TASK DETAILS.
When the line containing "Pixel of the pinch point: (234, 219)" appears in the data below, begin copying there and stop only after the line containing "-2.2, -5.9, 7.8".

DATA FOR THIS EXERCISE.
^^^^^^^^
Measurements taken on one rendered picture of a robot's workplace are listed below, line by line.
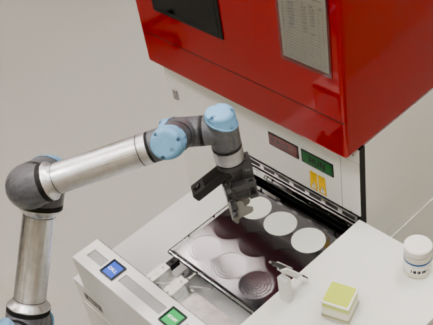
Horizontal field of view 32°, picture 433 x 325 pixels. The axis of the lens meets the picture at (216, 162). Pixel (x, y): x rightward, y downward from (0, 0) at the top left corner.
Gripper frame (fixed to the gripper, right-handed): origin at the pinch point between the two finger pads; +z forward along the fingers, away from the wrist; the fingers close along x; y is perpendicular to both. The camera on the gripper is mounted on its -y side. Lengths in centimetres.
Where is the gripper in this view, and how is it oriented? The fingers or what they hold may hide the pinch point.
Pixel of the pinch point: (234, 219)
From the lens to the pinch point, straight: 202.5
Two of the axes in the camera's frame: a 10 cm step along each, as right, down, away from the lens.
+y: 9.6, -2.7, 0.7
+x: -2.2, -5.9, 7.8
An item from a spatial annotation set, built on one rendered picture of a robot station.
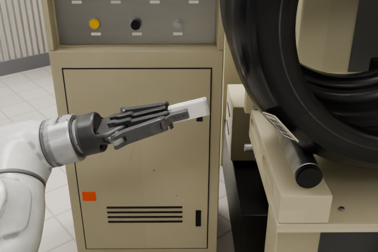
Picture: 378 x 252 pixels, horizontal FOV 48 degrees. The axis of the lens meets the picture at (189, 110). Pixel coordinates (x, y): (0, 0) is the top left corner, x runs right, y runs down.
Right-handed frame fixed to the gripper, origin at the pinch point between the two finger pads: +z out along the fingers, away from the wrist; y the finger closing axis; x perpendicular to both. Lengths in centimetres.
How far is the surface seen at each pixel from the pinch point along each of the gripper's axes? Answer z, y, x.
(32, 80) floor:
^^^^^^^^
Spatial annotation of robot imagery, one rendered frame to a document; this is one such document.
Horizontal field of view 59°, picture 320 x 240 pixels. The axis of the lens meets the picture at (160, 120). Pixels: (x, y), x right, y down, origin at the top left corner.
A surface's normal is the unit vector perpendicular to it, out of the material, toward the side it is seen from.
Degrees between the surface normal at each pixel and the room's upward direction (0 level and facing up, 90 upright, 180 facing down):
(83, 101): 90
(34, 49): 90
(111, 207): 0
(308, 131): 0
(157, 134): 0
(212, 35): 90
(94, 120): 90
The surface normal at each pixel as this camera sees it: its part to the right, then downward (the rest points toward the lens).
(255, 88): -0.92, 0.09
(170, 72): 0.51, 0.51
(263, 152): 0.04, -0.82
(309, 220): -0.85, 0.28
^^^^^^^^
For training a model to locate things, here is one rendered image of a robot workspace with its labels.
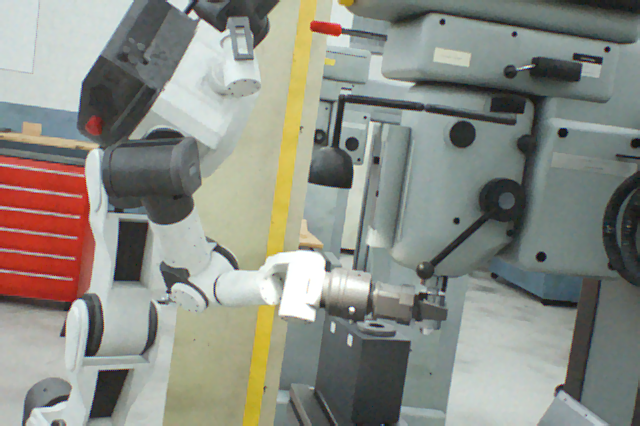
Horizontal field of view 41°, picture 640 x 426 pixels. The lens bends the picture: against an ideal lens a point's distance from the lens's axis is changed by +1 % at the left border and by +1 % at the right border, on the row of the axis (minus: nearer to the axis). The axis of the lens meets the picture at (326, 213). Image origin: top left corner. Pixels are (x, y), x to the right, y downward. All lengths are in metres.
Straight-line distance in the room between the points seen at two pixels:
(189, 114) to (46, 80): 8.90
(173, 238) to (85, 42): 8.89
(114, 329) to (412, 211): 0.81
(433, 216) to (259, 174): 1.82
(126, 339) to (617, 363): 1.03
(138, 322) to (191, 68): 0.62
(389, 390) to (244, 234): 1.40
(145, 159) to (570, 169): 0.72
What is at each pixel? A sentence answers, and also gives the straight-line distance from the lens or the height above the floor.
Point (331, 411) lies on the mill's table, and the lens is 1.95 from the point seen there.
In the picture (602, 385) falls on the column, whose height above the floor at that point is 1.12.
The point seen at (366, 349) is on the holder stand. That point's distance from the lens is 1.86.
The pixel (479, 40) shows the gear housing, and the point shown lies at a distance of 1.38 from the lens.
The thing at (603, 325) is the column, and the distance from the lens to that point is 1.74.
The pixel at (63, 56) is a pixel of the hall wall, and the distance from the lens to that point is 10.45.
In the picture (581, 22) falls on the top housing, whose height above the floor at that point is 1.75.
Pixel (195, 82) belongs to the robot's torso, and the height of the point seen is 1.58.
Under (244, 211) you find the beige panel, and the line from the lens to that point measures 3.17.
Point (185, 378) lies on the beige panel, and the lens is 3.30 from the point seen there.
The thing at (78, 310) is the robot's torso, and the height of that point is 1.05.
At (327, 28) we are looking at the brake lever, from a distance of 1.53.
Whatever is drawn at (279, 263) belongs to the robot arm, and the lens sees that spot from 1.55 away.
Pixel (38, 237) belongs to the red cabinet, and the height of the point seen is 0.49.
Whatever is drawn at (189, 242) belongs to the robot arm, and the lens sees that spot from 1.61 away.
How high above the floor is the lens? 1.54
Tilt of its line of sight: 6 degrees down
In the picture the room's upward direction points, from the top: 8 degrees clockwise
^^^^^^^^
ANSWER TO THE EXERCISE.
Pixel of the pinch point: (234, 219)
From the lens to the pinch point, straight: 202.5
Two of the axes in the camera's frame: a 10 cm step along each, as right, down, away from the lens.
+y: 9.6, -2.7, 0.7
+x: -2.2, -5.9, 7.8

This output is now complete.